Campus Safety Services pays students to test building security

A year-long program hires students to review guard practices in halls.

In an effort to test the consistency of security at Main Campus buildings, Campus Safety Services has run a year-long program using students’ reports to gauge the effectiveness of security guards. 

The program consists of a handful of paid students, known as quality assurance representatives, who travel to numerous security checkpoints around campus and grade their interactions via an online form afterward.

“Sometimes stores do it,” Acting Executive Director of Campus Safety Services Charlie Leone said. “It’s called secret shopping, where they go around and they’ll purchase and they’ll interact with the staff, and then they make reports whether the people were pleasant.”

AlliedBarton Security Services, based in Conshohocken, Pa., is the largest American-owned security company, with more than 55,000 employees and 120 offices across the country. According to the university’s vendor report for the 2012 fiscal year, Temple spent more than $8 million in professional fees and contracts to AlliedBarton.

Leone said the security guards are aware of the trials CSS runs with select students. The guards who are reviewed poorly receive the appropriate reprimands and incentives have been put in place to reinforce the performance reviews.

“We can give them anything from a letter of appreciation to movie tickets – something that will let them know that they’re doing a great job and we appreciate it,” Leone said.
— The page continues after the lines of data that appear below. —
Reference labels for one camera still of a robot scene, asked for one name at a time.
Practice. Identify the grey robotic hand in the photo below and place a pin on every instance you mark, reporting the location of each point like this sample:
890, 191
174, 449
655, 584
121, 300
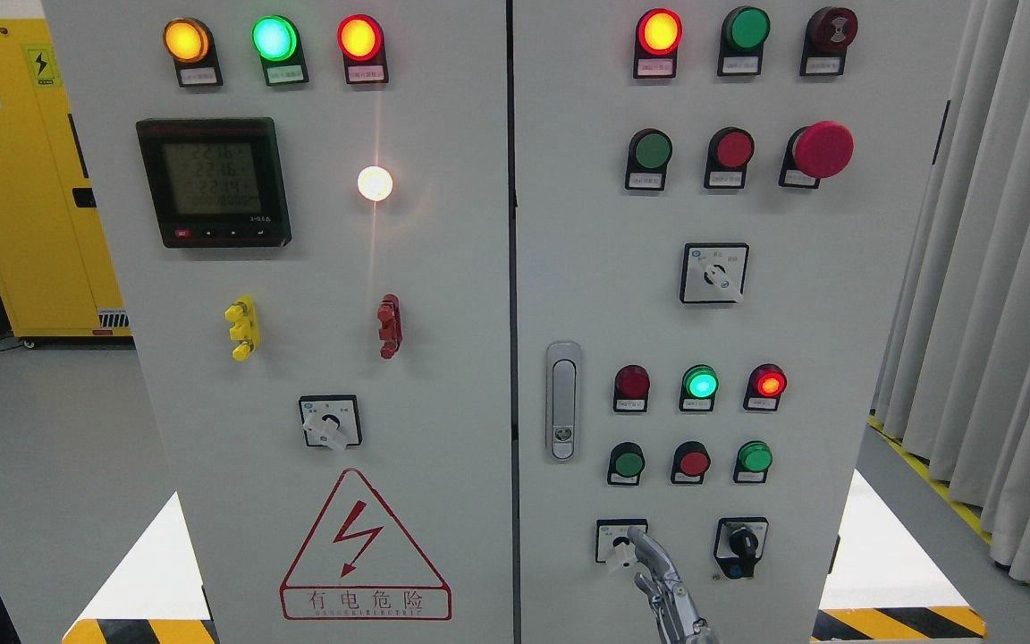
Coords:
676, 615

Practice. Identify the green start button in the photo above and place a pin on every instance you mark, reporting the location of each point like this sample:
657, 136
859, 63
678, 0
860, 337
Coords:
625, 464

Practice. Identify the lower red push button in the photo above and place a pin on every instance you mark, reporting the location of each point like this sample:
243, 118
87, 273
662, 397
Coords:
690, 462

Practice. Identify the red push button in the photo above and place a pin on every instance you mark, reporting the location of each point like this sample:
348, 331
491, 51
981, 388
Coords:
690, 462
731, 148

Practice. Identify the lower right green push button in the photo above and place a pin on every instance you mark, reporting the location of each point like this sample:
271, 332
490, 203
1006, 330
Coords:
753, 459

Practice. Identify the green push button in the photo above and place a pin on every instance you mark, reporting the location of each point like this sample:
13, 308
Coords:
753, 459
650, 149

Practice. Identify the upper green push button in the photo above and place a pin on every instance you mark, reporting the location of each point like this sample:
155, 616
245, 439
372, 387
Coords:
650, 149

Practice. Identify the upper red push button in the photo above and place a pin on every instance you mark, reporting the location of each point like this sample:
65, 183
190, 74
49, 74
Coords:
731, 148

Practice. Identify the red mushroom emergency stop button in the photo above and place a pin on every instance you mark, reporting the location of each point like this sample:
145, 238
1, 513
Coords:
821, 150

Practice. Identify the lower middle green indicator light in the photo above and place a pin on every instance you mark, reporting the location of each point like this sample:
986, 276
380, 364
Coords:
700, 382

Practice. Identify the green indicator light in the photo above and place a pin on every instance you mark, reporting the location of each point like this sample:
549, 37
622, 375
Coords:
275, 38
746, 28
700, 382

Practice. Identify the lower left red indicator light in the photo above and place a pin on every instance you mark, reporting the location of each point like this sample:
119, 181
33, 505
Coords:
631, 383

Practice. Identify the red indicator light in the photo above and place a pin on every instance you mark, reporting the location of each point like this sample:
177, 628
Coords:
659, 32
360, 37
767, 381
631, 383

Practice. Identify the lower right red indicator light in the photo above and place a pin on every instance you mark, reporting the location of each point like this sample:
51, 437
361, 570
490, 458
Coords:
767, 381

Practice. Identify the red electric hazard warning sticker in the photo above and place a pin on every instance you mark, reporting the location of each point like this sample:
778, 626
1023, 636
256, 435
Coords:
359, 563

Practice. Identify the grey curtain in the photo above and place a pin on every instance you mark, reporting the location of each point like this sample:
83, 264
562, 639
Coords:
955, 382

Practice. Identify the grey electrical control cabinet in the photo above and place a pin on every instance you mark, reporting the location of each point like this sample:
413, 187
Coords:
516, 222

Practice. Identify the red terminal connector block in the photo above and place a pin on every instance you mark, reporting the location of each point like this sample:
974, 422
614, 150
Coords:
390, 332

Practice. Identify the yellow terminal connector block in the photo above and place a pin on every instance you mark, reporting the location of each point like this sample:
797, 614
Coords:
244, 330

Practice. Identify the white lit indicator lamp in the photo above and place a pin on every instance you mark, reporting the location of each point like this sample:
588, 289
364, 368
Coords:
375, 183

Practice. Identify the red indicator light top right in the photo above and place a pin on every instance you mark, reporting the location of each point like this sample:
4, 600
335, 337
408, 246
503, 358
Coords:
659, 32

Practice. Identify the green indicator light top right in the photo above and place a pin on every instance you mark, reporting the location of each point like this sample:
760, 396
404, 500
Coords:
746, 28

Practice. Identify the dark red buzzer alarm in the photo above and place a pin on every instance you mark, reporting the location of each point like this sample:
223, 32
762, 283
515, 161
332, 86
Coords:
832, 29

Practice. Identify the black digital power meter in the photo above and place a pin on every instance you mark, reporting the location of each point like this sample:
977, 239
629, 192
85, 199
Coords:
215, 182

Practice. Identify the red indicator light top left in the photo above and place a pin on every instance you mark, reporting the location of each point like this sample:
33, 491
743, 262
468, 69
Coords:
360, 37

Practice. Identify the green indicator light top left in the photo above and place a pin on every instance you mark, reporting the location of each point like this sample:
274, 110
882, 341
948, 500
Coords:
275, 38

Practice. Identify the yellow indicator light top left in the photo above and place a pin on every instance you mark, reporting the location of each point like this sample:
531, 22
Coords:
187, 40

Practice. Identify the yellow safety storage cabinet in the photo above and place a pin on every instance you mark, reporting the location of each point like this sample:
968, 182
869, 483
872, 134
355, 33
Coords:
56, 273

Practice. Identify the bottom white rotary selector switch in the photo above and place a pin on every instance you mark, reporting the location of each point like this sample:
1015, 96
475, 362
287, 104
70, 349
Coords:
613, 546

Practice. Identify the bottom black key selector switch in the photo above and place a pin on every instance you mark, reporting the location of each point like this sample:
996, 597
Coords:
739, 545

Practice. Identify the silver cabinet door handle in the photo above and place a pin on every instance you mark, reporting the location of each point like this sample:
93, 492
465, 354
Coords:
563, 361

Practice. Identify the upper right rotary selector switch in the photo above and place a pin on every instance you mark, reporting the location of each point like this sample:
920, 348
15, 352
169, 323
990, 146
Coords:
713, 273

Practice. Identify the left door rotary selector switch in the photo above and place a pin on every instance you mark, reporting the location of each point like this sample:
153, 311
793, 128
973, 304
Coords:
331, 421
“The recent report was great, except we had one instance where they heard the officer speaking and they cursed,” Leone said. “It is not a major infraction, but it’s something we address.”

A student who worked for CSS and helped report on building security said he saw similar issues inside the halls.

“The most common things I see are guards on their cell phones and guards allowing students to enter buildings without showing IDs,” the student, who asked to remain anonymous said. “Anderson [Hall] has done well in my reports, but I think we should look at how security is done.”

On Oct. 29, an 81-year-old Temple professor was assaulted inside his office on the second floor of Anderson Hall. He reported being punched twice and held at knife point when the suspect demanded his wallet. The professor was taken to Temple University Hospital with injuries to his face and brain.

Police arrested 45-year-old Darryl Moon on Oct. 31 in North Philadelphia. Police remain unsure how the suspect, who is not affiliated with the university, was able to gain entrance to Anderson Hall, which is guarded by a security officer at the front entrance.

“We need to make sure that IDs are checked efficiently,” Student Body President Darin Bartholomew said. “It is an incredibly tough job.”

Temple Student Government suggested a plan earlier this month to improve safety across Main Campus.

In a written proposal to the university, TSG called for a uniform distribution of the TU Alert system, a web page that provides updated information and logs previous alerts, and changes to building security measures. The proposal also requested a review of roving AlliedBarton security guards at the Student Center.

“All security employees work very hard, and there are procedures in place to ensure the highest quality [performance],” Bartholomew said. “TSG is focused on procedures and operational efficiency.”

Leone said the program would result in a positive outcome to the issue with security.

“It’s just a good way for us to see things besides having a supervisor go by who may or may not see something, or getting a complaint from somebody,” he said. “We want to know about the complaints before they develop.”

Edward Barrenechea and Cindy Stansbury can be reached at

1 Comment

  1. I agree that this is the best way to test security for an average day, but it needs some alterations. Of course if you wanted to test them in an emergency you would need to create one, but for the average day here at Temple, using the students is a great way to test the security. As a freshman, I have noticed certain security breaches. Some may be minor but others, such as letting people into buildings without checking IDs, are serious. Be it the guards at the desk not even scanning your ID, or when getting into buildings for class some do not care. I know on multiple occasions I have shown my ID, gone past, and as I go to put it away I notice my thumb was covering my photo and the guards simply let me pass. The likely reasoning for this being that there are many people entering, it is not worth it to hold everyone up causing an even greater inconvenience and to helping clear the halls faster. With the campus becoming more militarized, more guards, more protection, it seems that they do not seem to be doing their job. With a professor being attacked nothing changed. For a few days there were extra guards in the buildings. For those few extra days. Now the security is back to being lax. If you had students doing these tests over the course of a semester one would get better results for a true reading of security instead of a single week. I do not foresee much changing in terms of security in the future to Temple either. If there were to be changes, additions to security, and further restrictions, according to “Shock Doctrine” it would have been best to implement changes after the Professor was attacked.